The idea that you could make a living from writing always thrilled me. I was very focused when I was younger, but I hope I wasn’t annoying about it.
— Jane Goldman
She writes from an office overlooking a garden in her London home, usually six or seven hours a day, but up to 16 when a director is anxiously awaiting a draft, as on “X-Men: First Class” when Vaughn needed to quickly get into production.
As a woman writing genre movies for major studios, she is a relative rarity, and much of her work, including “Miss Peregrine’s” and “Kick-Ass,” which controversially featured Chloe Grace Moretz as a child vigilante, includes unconventional female characters who are active players in the action.

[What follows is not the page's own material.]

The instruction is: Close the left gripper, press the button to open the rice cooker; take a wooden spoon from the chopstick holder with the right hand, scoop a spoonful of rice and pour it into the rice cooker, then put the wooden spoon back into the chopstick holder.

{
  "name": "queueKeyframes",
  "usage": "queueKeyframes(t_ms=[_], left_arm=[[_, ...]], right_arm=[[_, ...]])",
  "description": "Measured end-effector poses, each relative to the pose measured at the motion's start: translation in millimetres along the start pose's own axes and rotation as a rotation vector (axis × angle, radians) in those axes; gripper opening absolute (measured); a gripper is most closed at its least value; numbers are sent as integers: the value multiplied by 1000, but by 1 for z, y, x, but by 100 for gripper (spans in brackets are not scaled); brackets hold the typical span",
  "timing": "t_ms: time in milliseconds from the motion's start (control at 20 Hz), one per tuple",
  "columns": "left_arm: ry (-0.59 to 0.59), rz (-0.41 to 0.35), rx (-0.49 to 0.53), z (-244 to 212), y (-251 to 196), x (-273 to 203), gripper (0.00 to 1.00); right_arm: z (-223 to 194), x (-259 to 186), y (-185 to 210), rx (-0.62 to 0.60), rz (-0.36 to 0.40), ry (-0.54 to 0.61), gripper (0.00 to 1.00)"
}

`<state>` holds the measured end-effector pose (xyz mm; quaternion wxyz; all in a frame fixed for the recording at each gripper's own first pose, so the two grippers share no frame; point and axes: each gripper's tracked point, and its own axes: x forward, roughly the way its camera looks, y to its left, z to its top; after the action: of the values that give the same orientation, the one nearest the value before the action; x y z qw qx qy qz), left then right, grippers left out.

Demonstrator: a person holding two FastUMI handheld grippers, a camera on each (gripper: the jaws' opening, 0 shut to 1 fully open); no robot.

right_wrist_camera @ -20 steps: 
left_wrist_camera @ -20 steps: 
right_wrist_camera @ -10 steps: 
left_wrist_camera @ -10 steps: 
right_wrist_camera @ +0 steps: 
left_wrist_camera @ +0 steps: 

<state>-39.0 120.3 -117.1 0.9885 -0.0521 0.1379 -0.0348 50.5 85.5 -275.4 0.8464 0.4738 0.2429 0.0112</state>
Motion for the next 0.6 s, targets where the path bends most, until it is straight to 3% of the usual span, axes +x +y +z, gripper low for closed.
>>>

“I probably feel more of a responsibility to make sure female characters are dimensional,” Goldman said.
Goldman’s upcoming projects include “Kingsman: The Golden Circle,” a sequel to Vaughn’s successful spy film, due next June from 20th Century Fox, and a take on the Daphne du Maurier novel “Rebecca,” memorably adapted by Alfred Hitchcock in 1940. Though daunted by the legacy of the Hitchcock version, Goldman said she was interested to read that the powerful English director was prevented from making the film he wanted to make due to the censorship of the Motion Picture Production Code.
“I adored the novel’s moral ambiguity,” Goldman said. “That it makes you question why you’re rooting for the characters you’re rooting for. Hitch wanted to do things he wasn’t allowed to do because of the Hays code, which said people needed to be punished for bad things they did. I think if he could have taken another crack at it, he would have.”